From the time Sonzee was a little baby Sam has always said that my happiness directly correlates to how she is doing overall. When we find ourselves in a time period where we are walking on "Sonzee eggshells" in terms of her response to whatever discomfort she is experiencing it is difficult for my attitude and overall demeanor to not be a mirror. When she has a bad seizure day, a challenging GI day, or is just not up to much, the reflection in me is clear. I have become a master at hiding my outward appearances, but a good portion of the time, I do not have the energy to shelve the reality. On the flip side, when she is having a great day, you might as well call me Burt from Mary Poppins when he is doing the penguin dance.
As a parent its in our nature to want only what is best for our children. We want them to first and foremost to be happy, once that occurs everything else seems to fall into place. For those of you who think, wonder, or say "I can't imagine how you do it" when it comes to the situations we are faced with, it is beyond words for me to properly convey what it is like to constantly watch your child go through setback after setback when the starting point isn't even that great, to begin with. Happiness is unfortunately not as simple as it seems to be with our typical children, and it is exhausting on many levels to try to make things even just tolerable for her.
There are definitely moments throughout the day, albeit sometimes they flicker similar to that of a lightning bug, where a smile appears across her face. Sometimes it is actually purposeful versus the ones that are simply a precursor for seizure activity. Occasionally she will smirk in response to a statement made to her and it is actually voluntary.
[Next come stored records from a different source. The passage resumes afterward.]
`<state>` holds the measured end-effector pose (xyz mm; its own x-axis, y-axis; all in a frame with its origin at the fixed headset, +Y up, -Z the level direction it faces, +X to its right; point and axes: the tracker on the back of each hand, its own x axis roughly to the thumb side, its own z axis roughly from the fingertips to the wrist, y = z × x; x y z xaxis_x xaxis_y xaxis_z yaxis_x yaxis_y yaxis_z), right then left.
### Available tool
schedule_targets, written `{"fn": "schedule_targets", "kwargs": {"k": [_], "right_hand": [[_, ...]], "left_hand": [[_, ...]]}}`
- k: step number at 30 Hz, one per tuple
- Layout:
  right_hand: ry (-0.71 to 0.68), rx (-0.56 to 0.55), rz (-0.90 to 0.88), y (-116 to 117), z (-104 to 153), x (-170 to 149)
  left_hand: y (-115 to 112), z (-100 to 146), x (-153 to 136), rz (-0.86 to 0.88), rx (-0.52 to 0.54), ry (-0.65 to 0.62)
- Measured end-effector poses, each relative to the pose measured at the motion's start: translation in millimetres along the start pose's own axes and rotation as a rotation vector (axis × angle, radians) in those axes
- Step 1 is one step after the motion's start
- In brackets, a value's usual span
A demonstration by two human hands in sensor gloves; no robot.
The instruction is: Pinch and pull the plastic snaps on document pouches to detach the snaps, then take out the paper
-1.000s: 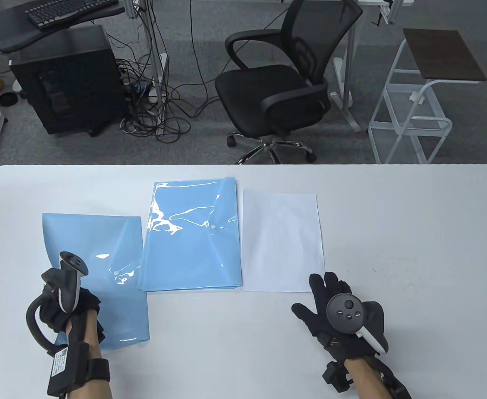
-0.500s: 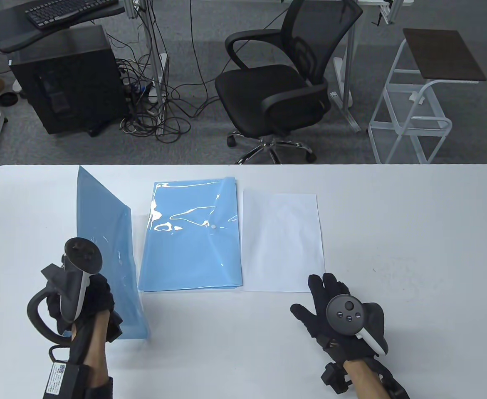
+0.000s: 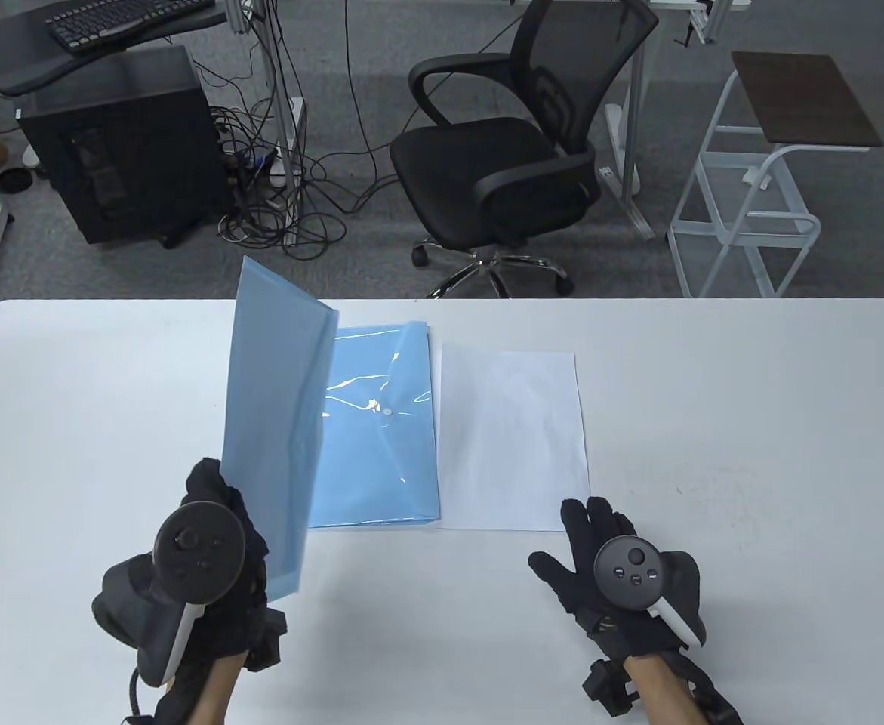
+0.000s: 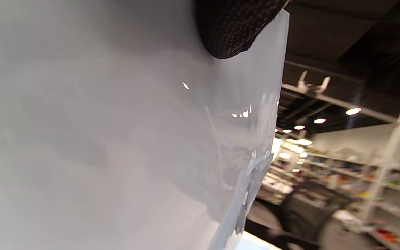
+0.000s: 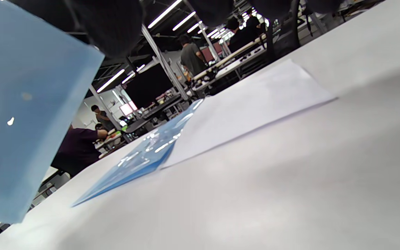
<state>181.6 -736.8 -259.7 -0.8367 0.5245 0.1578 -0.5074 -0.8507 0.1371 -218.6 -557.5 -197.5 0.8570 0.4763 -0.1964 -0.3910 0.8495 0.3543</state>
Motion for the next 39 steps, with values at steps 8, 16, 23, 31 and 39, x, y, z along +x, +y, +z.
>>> {"fn": "schedule_targets", "kwargs": {"k": [8,16,23,31,39], "right_hand": [[0.001,-0.010,-0.015,-3,2,-2],[0.006,-0.007,-0.022,-4,2,-3],[0.014,0.010,-0.014,0,0,-4],[0.020,0.035,0.008,7,-1,-5],[0.010,0.045,0.028,9,-2,0]], "left_hand": [[-55,0,-17,0.454,-0.311,0.000],[-119,1,-42,0.645,-0.514,0.097],[-173,6,-67,0.780,-0.683,0.204],[-214,15,-84,0.786,-0.802,0.326],[-228,19,-84,0.728,-0.836,0.360]]}}
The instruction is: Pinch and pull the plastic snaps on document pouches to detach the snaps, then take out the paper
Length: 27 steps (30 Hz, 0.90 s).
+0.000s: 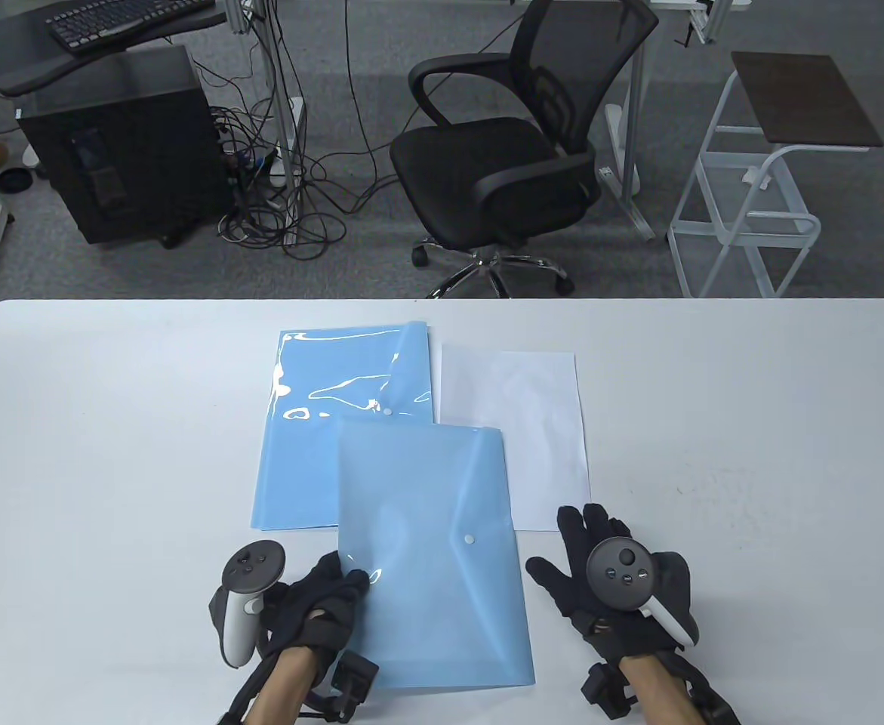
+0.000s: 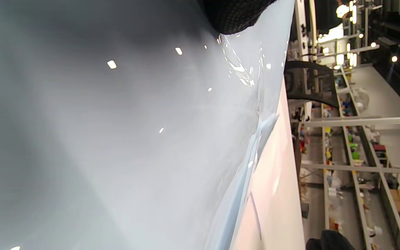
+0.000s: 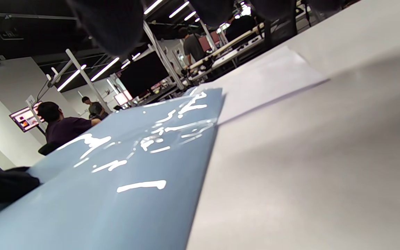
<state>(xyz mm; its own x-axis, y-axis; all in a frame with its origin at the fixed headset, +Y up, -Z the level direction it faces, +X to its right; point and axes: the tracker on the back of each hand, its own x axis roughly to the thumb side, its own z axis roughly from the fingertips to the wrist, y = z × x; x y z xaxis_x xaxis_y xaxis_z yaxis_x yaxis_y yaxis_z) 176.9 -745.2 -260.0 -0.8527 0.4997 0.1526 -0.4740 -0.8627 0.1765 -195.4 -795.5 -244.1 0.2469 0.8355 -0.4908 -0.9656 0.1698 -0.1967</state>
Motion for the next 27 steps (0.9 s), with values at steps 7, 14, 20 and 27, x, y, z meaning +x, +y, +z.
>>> {"fn": "schedule_targets", "kwargs": {"k": [7,14,20,27], "right_hand": [[-0.053,0.062,0.014,2,-4,21],[-0.084,0.168,0.149,16,-19,57],[-0.076,0.250,0.260,35,-35,77],[-0.035,0.311,0.405,63,-58,85]], "left_hand": [[0,-2,-2,-0.077,0.030,0.029],[-1,-2,0,-0.123,0.038,0.026],[-2,-2,0,-0.139,0.043,0.024],[-4,-1,2,-0.164,0.048,0.017]]}}
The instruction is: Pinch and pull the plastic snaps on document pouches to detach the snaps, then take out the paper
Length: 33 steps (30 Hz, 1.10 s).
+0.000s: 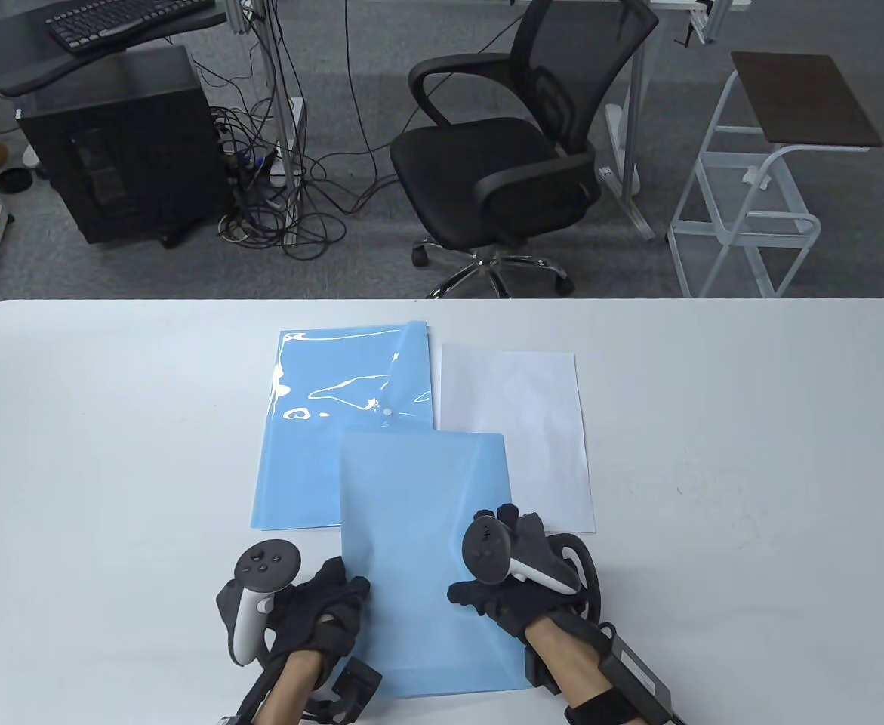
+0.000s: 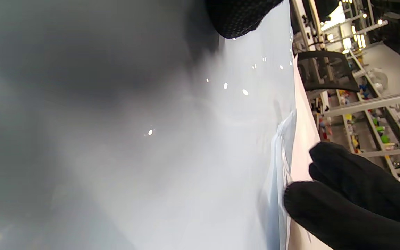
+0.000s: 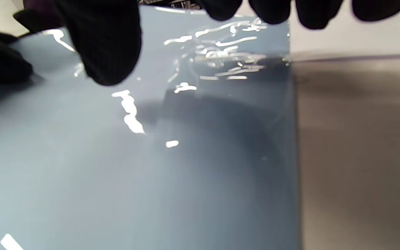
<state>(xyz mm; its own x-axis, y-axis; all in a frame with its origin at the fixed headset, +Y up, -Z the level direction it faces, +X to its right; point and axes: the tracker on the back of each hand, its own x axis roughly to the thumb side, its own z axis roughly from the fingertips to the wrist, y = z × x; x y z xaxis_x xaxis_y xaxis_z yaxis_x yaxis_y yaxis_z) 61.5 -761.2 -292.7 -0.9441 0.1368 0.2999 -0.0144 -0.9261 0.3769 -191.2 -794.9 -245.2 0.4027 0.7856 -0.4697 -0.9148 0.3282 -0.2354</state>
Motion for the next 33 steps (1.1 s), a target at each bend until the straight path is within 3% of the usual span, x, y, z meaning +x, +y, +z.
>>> {"fn": "schedule_targets", "kwargs": {"k": [8,17,22,28,33], "right_hand": [[-0.003,0.044,0.065,10,-21,17],[0.014,-0.013,0.208,8,-28,29],[-0.001,0.206,0.156,6,-31,36],[0.002,0.148,0.203,8,-30,36],[0.006,0.054,0.427,21,-33,54]], "left_hand": [[1,-1,1,-0.019,-0.007,0.000],[1,-1,2,-0.038,-0.002,0.003],[2,-1,2,-0.045,0.003,0.008],[2,-1,2,-0.048,0.006,0.010],[1,-1,3,-0.058,0.014,0.010]]}}
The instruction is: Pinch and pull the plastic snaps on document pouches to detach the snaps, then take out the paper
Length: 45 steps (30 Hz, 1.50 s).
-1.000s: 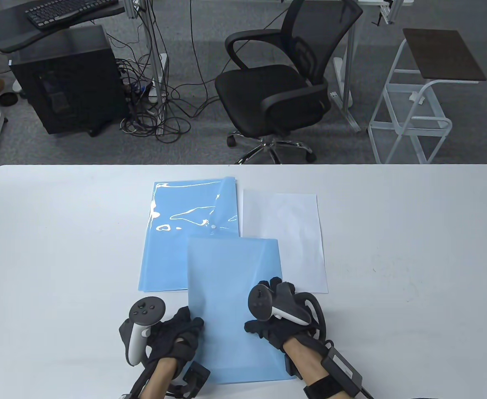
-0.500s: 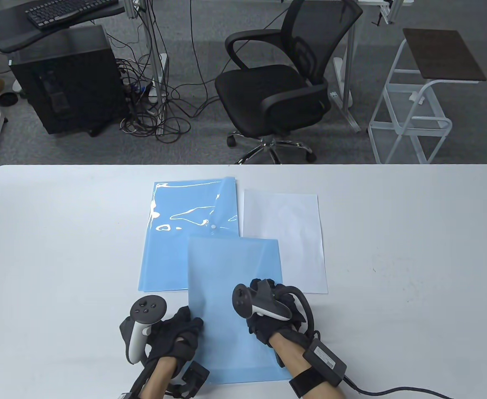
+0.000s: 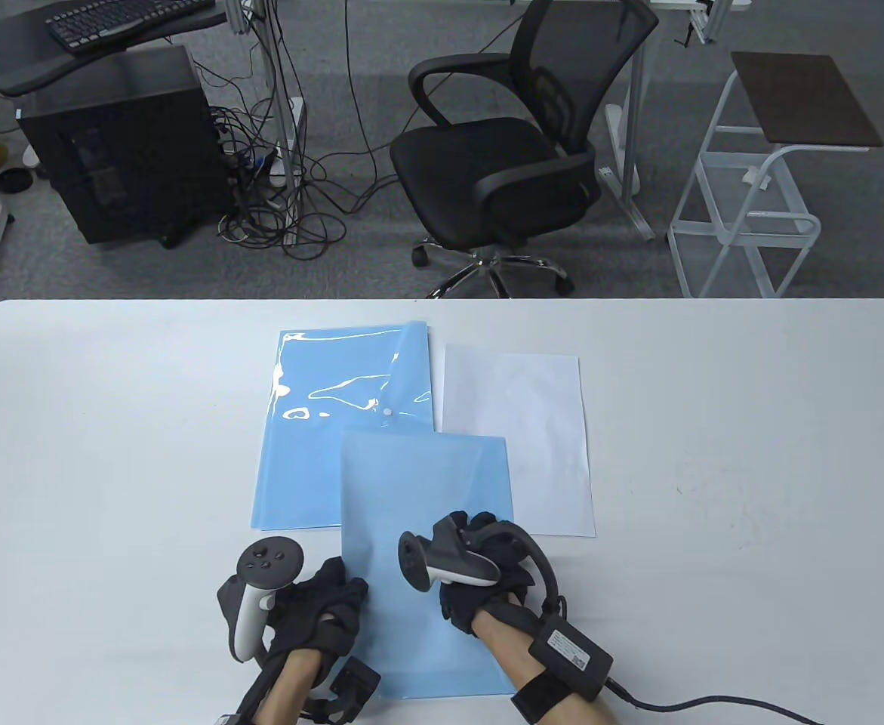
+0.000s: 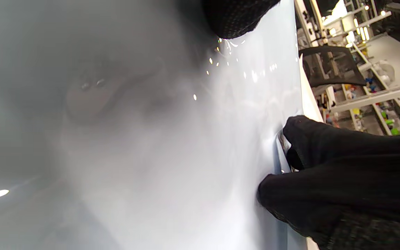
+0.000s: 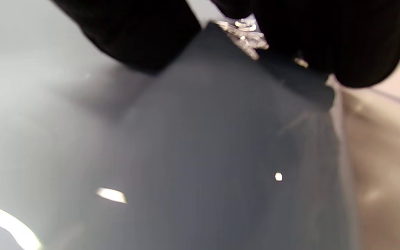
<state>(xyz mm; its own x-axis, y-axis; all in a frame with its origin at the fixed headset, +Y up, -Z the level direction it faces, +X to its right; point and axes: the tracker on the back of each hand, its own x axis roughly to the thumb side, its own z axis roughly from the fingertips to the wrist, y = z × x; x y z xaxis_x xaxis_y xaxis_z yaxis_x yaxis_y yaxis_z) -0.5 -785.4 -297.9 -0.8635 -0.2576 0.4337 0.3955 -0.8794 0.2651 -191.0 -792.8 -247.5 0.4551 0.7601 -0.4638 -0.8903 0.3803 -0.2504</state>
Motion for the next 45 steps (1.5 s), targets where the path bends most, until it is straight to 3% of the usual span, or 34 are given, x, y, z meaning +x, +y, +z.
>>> {"fn": "schedule_targets", "kwargs": {"k": [7,22,24,30,35,40,45], "right_hand": [[0.051,-0.135,0.055,-1,-4,0],[0.060,-0.167,-0.004,-5,-12,-6],[0.112,-0.230,0.053,-3,-14,-12],[0.107,-0.178,-0.036,-5,-13,-16],[0.133,-0.239,-0.173,-17,5,-44],[0.139,-0.324,-0.033,-28,35,-63],[0.026,-0.273,0.150,-24,49,-62]], "left_hand": [[0,0,0,-0.008,0.003,-0.001],[-1,0,2,-0.034,0.014,0.008],[-1,0,1,-0.055,0.014,0.000],[-1,1,3,-0.057,0.027,0.010],[-2,1,3,-0.060,0.030,0.008],[-1,1,2,-0.040,0.019,0.013],[-1,2,2,-0.034,0.016,0.013]]}}
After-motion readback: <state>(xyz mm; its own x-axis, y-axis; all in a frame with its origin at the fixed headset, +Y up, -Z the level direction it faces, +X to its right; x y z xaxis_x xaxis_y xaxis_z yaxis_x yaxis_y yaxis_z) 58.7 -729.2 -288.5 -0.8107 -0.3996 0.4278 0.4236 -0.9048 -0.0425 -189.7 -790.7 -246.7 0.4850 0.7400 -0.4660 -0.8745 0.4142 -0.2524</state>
There are times that catch us off guard with her reciprocal social participation. It is during these times and moments that I feel like a charging battery. Each little event gives me enough energy to continue pushing through. It's in these little moments that everything is worth it. Despite finishing our days on average with less of the positive it is in those sparks of positivity that fill my dreams of hope, and leave me saying to her "and may the best of your todays be the worst of your tomorrows".